Marc Dann cops a plea

The disgraced Ohio Attorney General, a fixture in these columns through much of 2008, has pleaded guilty to one misdemeanor count and declined to contest another. He’ll pay a fine and do community service. [Columbus Dispatch via Adler/Volokh] At one point Dann was lionized by the New York Times as a potential “next Eliot Spitzer,” at that time considered an enviable thing to be.

Marc Dann’s “Where Are They Now?” Moment

Overlawyered readers may well recall the travails of disgraced former Ohio Attorney General Marc Dann.  Dann dropped off the radar earlier this year after he was driven from office amid allegations of sexual harassment and workplace affairs within his office.  Before stepping down, Dann touched off a brief constitutional crisis in Ohio, similar to what Illinois is now experiencing thanks to Rod Blagojevich.

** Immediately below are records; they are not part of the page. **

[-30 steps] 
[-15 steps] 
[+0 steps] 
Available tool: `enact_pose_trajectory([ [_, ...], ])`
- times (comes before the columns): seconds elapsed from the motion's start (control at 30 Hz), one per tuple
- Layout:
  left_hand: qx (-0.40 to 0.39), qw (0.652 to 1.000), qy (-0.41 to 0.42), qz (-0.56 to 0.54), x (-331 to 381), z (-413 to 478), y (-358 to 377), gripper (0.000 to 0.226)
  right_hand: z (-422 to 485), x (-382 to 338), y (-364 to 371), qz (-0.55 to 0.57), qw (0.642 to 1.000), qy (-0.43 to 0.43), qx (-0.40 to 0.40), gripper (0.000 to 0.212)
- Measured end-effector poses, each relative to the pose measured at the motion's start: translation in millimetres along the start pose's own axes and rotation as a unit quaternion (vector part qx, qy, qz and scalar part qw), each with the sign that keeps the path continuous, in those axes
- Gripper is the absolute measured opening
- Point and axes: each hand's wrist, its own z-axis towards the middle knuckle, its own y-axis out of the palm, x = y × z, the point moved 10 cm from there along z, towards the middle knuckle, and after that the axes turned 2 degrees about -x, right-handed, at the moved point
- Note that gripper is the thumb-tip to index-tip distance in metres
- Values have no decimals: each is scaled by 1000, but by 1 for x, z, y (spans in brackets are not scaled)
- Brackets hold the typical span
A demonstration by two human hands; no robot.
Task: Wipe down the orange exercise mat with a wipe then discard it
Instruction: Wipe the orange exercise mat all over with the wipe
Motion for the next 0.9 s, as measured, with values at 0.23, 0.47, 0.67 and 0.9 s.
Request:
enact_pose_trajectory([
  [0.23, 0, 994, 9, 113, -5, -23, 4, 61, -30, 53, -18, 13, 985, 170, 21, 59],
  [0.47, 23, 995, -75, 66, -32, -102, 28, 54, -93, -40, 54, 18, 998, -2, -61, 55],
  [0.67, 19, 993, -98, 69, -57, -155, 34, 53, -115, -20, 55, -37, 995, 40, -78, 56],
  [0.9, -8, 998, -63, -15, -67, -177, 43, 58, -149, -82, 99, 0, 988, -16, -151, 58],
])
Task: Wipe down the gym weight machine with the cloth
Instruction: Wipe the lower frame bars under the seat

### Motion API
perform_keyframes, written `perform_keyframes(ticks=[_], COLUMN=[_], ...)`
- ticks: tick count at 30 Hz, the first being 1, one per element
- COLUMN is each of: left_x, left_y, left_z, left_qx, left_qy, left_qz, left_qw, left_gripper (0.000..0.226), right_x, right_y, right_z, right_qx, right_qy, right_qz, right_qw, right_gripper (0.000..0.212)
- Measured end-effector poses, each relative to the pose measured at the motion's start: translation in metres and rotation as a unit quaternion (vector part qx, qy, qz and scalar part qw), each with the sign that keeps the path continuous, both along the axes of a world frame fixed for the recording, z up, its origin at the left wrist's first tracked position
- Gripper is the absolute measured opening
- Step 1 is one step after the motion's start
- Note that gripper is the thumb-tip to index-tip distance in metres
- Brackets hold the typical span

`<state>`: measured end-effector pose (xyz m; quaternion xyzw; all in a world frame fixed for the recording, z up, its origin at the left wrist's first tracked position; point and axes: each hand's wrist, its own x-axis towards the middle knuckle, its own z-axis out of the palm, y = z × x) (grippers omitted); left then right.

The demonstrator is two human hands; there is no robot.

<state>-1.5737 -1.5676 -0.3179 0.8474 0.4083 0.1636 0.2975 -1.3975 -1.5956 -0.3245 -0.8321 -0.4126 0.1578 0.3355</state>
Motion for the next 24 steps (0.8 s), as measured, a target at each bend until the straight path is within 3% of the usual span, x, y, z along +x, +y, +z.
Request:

Now Dann is back in the news, with a less sexy scandal involving campaign finance expenditures:

Former Ohio Attorney General Marc Dann used his campaign account to bankroll home repairs and family vacations, according to a newspaper review of state investigative reports.

Interestingly, beyond the expected “lies all lies!” defense, Dann responds that while he didn’t do it, if he did do it, he did it on the advice of counsel:

“The allegations that have been made in these complaints are either false or they lack a basis in law,” Dann said. “We operated the campaign committee lawfully, and all the expenditures were made with the advice of counsel and were appropriate.”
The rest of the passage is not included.